Hoje bateu saudade do tempo em que ouvia as cigarras e não as cisternas. Ando intolerante com barulhos. Almejo a calmaria, o cerne, e as interferências insistem. Fico à margem. Recuo. Torno-me um avatar disposta a agir no automático. Cansei de querer ver beleza na vida e isso não é uma lamentação, mas sim, uma constatação. Lembro-me do tempo em que ia te encontrar. Azia. Era assim que eu ia.

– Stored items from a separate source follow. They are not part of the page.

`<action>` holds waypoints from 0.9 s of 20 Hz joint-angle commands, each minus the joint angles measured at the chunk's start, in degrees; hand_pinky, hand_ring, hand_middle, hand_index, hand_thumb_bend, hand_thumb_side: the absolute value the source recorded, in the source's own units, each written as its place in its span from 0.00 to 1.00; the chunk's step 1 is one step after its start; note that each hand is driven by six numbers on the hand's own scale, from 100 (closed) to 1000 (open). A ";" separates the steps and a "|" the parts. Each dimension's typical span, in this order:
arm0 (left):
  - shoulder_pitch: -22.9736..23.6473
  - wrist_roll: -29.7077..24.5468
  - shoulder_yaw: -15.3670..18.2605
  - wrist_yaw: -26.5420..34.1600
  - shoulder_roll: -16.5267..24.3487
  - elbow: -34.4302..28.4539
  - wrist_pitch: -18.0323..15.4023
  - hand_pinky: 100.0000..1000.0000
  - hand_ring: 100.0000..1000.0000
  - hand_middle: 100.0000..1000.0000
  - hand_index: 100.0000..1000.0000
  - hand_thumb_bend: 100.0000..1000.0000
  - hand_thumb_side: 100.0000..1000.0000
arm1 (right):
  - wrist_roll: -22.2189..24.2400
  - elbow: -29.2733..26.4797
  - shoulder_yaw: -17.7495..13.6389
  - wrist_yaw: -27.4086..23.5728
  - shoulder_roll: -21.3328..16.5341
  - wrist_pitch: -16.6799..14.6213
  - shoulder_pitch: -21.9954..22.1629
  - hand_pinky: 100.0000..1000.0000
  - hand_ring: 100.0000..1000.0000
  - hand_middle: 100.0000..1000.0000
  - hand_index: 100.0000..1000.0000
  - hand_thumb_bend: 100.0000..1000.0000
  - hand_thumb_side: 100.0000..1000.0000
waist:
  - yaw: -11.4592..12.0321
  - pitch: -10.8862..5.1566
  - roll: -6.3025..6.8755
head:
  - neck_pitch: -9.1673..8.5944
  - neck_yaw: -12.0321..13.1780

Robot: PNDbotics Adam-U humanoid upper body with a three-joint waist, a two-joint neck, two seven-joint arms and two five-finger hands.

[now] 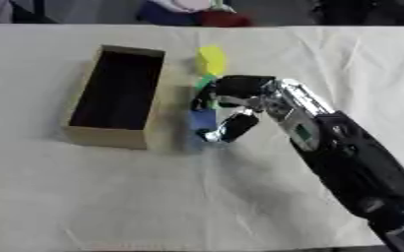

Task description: Pick up objects on the table and place them in the box.

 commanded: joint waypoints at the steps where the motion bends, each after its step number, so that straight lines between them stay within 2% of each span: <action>1: -0.53 -0.20 0.16 -0.07 0.88 -0.94 -0.10 0.70 0.57 0.69 0.79 0.00 0.74 | -0.67 -0.96 0.33 2.53 -0.38 -1.39 -0.30 0.86 0.87 0.68 0.92 0.28 0.67 | -0.08 -0.61 0.31 | 0.29 -0.05; 7: -0.51 -0.24 0.17 -0.04 0.90 -0.94 -0.05 0.71 0.57 0.69 0.79 0.00 0.74 | -1.59 -1.57 0.10 3.59 -0.50 -2.40 0.17 0.86 0.85 0.66 0.93 0.25 0.70 | -0.21 -0.65 0.31 | 0.29 -0.05; 10: -0.50 -0.23 0.19 -0.09 0.88 -0.94 -0.01 0.71 0.57 0.69 0.79 0.00 0.74 | -1.39 -1.50 0.07 2.70 -0.60 -2.11 0.44 0.85 0.85 0.61 0.94 0.22 0.70 | -0.20 -0.57 0.31 | 0.29 -0.07; 11: -0.52 -0.25 0.18 -0.10 0.88 -0.94 -0.01 0.71 0.57 0.69 0.79 0.00 0.74 | -1.32 -1.44 0.03 2.28 -0.66 -1.90 0.52 0.84 0.83 0.57 0.94 0.19 0.69 | -0.19 -0.55 0.31 | 0.29 -0.07; 18: -0.51 -0.32 0.13 -0.16 0.84 -0.94 -0.02 0.71 0.58 0.69 0.79 0.00 0.74 | -1.77 -1.64 0.00 2.27 -0.83 -0.12 0.89 0.81 0.79 0.48 0.90 0.19 0.68 | -0.23 -0.45 0.41 | 0.29 -0.24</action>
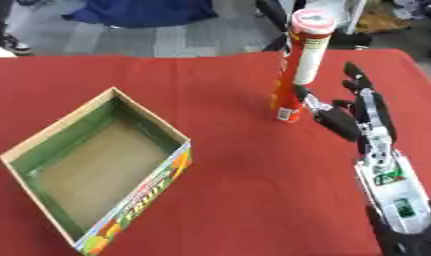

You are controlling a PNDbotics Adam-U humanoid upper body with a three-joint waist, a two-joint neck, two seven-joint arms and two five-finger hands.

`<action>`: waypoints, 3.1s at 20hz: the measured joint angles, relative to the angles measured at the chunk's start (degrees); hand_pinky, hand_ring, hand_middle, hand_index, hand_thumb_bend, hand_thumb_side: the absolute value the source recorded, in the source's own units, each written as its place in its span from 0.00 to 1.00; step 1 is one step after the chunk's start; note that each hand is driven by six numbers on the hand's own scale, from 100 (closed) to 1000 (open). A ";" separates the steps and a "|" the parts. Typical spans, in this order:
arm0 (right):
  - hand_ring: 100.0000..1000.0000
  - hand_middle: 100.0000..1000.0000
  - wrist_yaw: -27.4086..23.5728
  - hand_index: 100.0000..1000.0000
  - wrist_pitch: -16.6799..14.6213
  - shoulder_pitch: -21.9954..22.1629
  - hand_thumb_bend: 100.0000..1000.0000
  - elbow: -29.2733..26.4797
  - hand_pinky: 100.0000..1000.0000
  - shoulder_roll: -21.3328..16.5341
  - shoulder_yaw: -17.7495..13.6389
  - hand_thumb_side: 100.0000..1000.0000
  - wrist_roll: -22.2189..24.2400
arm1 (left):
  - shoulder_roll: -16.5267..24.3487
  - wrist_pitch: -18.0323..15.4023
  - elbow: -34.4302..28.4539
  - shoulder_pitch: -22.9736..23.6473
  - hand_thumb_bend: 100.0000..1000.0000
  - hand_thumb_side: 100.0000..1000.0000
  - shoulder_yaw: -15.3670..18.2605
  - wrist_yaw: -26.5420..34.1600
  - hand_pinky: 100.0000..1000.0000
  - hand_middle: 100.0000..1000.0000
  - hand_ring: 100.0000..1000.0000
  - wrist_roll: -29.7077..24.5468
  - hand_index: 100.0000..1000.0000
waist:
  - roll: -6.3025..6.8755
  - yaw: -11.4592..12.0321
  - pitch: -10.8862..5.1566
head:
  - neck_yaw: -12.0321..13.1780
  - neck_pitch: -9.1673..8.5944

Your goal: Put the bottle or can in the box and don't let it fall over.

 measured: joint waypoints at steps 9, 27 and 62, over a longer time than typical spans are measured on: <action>1.00 1.00 1.32 1.00 1.08 -1.42 0.52 -0.01 0.82 0.68 0.23 0.34 0.26 | 0.00 0.01 0.00 0.00 0.21 0.83 0.00 0.00 0.79 0.75 0.85 -0.01 0.77 | -0.01 0.18 0.01 | -0.05 0.00; 1.00 1.00 1.69 1.00 3.23 -4.60 0.54 0.72 0.81 1.61 0.72 0.38 -0.77 | -0.01 0.12 0.00 -0.04 0.20 0.83 -0.01 -0.01 0.79 0.75 0.85 -0.13 0.77 | -0.06 0.57 0.71 | -0.54 -0.04; 1.00 1.00 0.80 1.00 4.15 -8.38 0.53 2.39 0.81 2.37 1.36 0.48 -1.22 | -0.53 0.22 0.00 -0.05 0.19 0.85 -0.03 -0.15 0.80 0.75 0.85 -0.49 0.77 | -0.01 0.69 1.88 | -1.22 -1.10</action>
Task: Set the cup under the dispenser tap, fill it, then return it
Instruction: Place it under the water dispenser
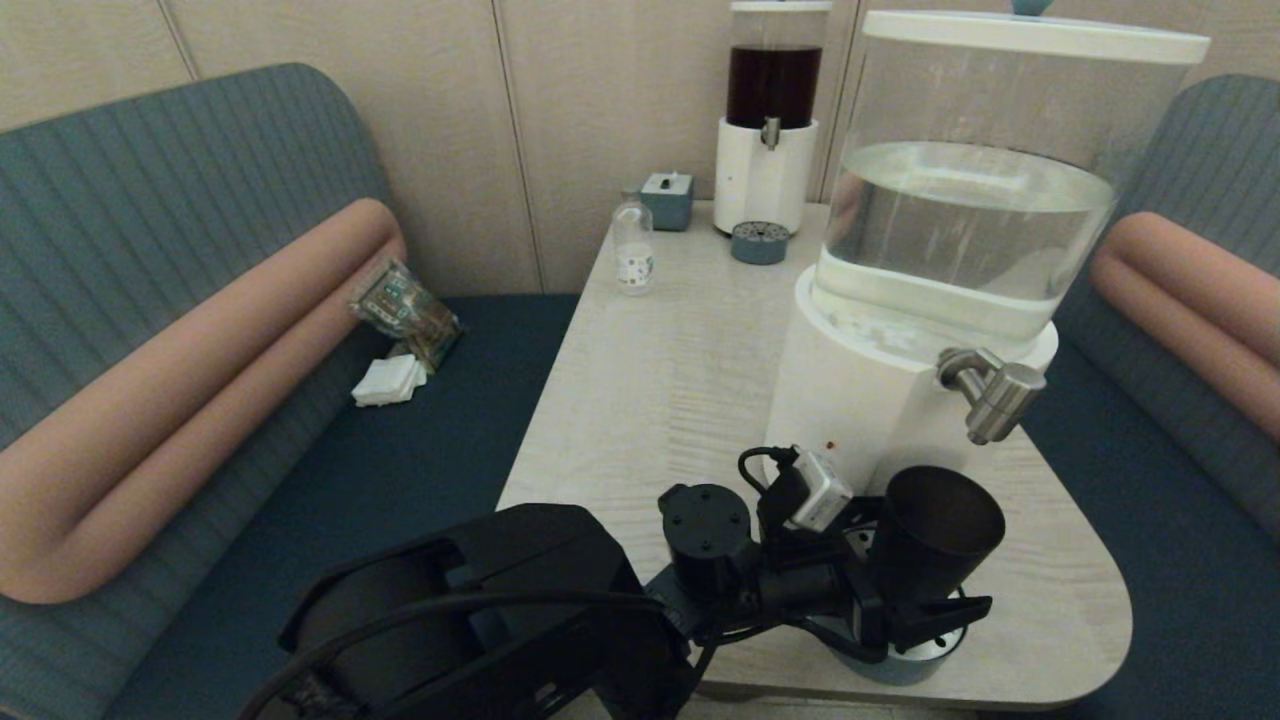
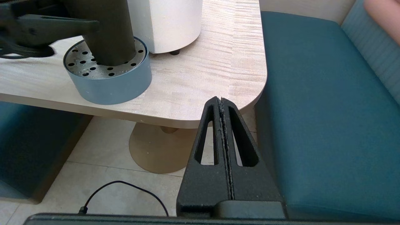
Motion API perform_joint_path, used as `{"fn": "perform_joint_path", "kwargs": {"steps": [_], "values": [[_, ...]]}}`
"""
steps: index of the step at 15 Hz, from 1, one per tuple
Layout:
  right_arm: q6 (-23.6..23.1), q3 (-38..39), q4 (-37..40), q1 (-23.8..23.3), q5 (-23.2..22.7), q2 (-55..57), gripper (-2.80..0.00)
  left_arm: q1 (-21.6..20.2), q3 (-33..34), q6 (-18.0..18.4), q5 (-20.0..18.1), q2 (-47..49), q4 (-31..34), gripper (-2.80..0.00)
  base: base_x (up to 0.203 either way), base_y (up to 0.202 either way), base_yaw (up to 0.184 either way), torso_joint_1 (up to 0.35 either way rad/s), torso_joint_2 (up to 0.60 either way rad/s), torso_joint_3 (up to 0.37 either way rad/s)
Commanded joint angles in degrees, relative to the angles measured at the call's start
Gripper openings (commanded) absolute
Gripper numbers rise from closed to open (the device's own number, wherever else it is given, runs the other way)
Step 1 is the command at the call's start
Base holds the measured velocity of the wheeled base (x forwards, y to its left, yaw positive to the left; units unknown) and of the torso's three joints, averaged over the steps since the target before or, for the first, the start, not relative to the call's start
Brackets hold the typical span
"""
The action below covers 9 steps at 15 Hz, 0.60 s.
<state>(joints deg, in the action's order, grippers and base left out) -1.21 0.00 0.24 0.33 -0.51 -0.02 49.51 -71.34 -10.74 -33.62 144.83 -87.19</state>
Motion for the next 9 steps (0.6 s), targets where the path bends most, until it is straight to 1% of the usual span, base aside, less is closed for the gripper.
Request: {"fn": "perform_joint_path", "kwargs": {"steps": [1,9], "values": [[0.0,0.1,0.0,0.0,0.0,-0.1,-2.80,0.0,3.3,0.0,-0.2,-3.0,-0.5,0.00,0.000,0.000,0.000,0.000,0.00,0.000],[0.0,0.1,0.0,0.0,0.0,-0.1,-2.80,-1.7,14.0,0.9,-0.2,-9.7,-0.5,0.00,0.000,0.000,0.000,0.000,0.00,0.000]]}}
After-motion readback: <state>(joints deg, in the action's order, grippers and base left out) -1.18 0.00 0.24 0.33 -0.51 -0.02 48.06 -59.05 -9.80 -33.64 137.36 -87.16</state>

Será que vamos voltar a amar nesse país?

Claudia Jimenez

     Mais um sessão de quimioterapia e ela queria passar pelo corredor onde um sujeito tinha a perna engessada esticada atravancando a passagem. Esperou que ele se tocasse. Tentou passar ao largo. Não conseguiu. Voltou. Pediu licença e o sujeito carrancudo e mal humorado disse: "você não está vendo que eu estou com a perna engessada?" o que ela rebateu de pronto levantando a peruca: "e você não está vendo que eu estou com câncer?"       Essa história Claudia Gimenez, que nos deixa hoje, contou certa feita numa entrevista perdida aí em algum lugar do passado. Não sei porque vira e mexe ela me vem à tona. Talvez porque aprecie pessoas inteligentes e espirituosas mesmo diante das adversidades.  É isso. "De repente do riso fez-se o pranto."